**HOW TO COMPLETE THIS TASK**:
Find the line that contains "Put a point on each instance of the steel range" in the entries below. Output it and each later line exactly, and nothing else.

**MATERIAL FOR THE TASK**:

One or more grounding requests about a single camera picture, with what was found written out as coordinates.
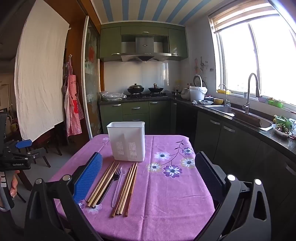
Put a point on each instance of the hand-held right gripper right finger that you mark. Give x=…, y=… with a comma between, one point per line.
x=208, y=171

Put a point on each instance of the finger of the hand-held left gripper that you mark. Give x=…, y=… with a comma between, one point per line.
x=23, y=143
x=34, y=153

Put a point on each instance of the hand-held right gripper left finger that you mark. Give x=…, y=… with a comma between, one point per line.
x=89, y=178

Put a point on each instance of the black plastic fork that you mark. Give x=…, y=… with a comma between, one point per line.
x=118, y=175

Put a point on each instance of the clear plastic spoon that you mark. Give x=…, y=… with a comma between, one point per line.
x=115, y=197

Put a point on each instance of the white plastic utensil holder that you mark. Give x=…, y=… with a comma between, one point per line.
x=126, y=139

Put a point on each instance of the person's left hand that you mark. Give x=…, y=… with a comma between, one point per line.
x=13, y=185

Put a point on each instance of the dark wooden chair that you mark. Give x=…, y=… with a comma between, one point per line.
x=49, y=143

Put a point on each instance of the yellow mug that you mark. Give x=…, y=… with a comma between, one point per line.
x=13, y=127

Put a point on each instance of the dark base cabinet row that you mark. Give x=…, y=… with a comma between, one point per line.
x=235, y=143

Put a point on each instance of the purple floral tablecloth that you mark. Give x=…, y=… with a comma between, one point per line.
x=166, y=199

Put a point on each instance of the steel sink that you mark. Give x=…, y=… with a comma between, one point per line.
x=219, y=109

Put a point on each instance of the red checked apron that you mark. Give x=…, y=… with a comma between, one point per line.
x=72, y=102

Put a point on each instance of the brown cutting board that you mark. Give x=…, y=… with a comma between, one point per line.
x=246, y=118

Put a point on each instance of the small white bowl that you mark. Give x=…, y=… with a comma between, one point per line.
x=205, y=102

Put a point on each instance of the black kitchen countertop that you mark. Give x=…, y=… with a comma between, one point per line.
x=268, y=135

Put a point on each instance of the crumpled foil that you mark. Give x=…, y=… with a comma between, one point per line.
x=194, y=102

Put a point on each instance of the yellow bowl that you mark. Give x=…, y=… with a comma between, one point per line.
x=218, y=101

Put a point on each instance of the white hanging cloth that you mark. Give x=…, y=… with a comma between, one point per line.
x=41, y=69

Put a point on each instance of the white plastic bucket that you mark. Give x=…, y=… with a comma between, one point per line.
x=197, y=93

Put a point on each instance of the green base cabinet with drawers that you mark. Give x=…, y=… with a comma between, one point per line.
x=135, y=113

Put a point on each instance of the small steel faucet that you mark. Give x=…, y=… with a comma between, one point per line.
x=225, y=92

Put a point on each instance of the white rice cooker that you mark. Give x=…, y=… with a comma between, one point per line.
x=185, y=93

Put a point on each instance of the yellow tray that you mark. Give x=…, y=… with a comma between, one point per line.
x=223, y=91

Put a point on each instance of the white bowl with food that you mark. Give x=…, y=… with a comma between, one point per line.
x=281, y=131

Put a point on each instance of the tall steel faucet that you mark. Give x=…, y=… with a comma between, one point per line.
x=248, y=92

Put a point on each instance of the oil bottles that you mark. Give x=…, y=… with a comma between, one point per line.
x=178, y=87

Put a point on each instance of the green basket with vegetables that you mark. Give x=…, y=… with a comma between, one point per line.
x=283, y=120

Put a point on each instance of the glass sliding door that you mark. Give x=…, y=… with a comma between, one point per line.
x=92, y=81

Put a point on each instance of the green plastic container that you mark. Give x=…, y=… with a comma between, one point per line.
x=275, y=103

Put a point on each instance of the black gas stove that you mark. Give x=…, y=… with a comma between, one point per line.
x=146, y=95

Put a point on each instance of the black wok with lid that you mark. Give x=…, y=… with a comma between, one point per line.
x=136, y=88

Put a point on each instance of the kitchen window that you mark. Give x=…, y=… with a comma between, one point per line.
x=238, y=64

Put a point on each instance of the steel range hood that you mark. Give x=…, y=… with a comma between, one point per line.
x=144, y=49

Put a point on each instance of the striped roller blind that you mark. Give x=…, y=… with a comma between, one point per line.
x=233, y=16

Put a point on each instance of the green wall cabinets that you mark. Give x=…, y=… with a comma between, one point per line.
x=178, y=41

**SOLUTION TO THE PROBLEM**:
Put a point on each instance of the steel range hood that you mark. Give x=…, y=… with a comma between, one point per line.
x=144, y=49

Put a point on each instance of the striped roller blind that you mark. Give x=…, y=… with a comma between, one point per line.
x=233, y=16

Put a point on each instance of the green wall cabinets that you mark. Give x=…, y=… with a comma between, one point per line.
x=178, y=41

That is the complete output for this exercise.